How to complete this task -
Output each line from the one that contains "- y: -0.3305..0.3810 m" to the final line of the data below, exactly, and include nothing else.

□ □ □ □ □ □ □

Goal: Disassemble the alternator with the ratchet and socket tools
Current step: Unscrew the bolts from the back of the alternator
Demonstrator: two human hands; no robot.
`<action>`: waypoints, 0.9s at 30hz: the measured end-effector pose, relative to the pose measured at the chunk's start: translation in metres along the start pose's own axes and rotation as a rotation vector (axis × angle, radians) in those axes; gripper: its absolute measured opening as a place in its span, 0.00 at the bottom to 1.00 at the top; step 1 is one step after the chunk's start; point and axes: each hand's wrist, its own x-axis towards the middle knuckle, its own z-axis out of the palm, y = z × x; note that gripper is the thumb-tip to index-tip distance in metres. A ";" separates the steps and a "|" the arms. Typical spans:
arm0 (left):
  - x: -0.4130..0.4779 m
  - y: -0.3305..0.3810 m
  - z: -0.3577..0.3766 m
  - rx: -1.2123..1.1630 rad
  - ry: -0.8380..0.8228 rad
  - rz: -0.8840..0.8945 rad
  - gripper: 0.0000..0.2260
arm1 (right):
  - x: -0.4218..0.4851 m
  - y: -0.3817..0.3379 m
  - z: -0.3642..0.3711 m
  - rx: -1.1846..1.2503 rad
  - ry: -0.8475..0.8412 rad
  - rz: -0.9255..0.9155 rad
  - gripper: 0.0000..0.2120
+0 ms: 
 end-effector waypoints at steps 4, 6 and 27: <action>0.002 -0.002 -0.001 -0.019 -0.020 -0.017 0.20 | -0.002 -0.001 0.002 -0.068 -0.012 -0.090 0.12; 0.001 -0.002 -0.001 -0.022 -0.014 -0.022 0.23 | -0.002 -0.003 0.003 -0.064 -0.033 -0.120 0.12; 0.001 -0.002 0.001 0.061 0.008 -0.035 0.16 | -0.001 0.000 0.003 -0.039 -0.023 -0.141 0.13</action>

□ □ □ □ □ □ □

The completed task -
  - y: -0.3305..0.3810 m
  - z: -0.3577..0.3766 m
  - rx: -1.2123..1.1630 rad
  - ry: -0.8380..0.8228 rad
  - rz: -0.8840..0.8945 rad
  - gripper: 0.0000..0.2260
arm1 (right):
  - x: -0.4218..0.4851 m
  - y: -0.3817..0.3379 m
  - z: -0.3642..0.3711 m
  - rx: -1.1846..1.2503 rad
  - ry: -0.8475..0.8412 rad
  - rz: -0.9255..0.9155 rad
  - gripper: 0.0000..0.2120
+0 ms: 
 end-effector waypoints at steps 4, 6 and 27: <action>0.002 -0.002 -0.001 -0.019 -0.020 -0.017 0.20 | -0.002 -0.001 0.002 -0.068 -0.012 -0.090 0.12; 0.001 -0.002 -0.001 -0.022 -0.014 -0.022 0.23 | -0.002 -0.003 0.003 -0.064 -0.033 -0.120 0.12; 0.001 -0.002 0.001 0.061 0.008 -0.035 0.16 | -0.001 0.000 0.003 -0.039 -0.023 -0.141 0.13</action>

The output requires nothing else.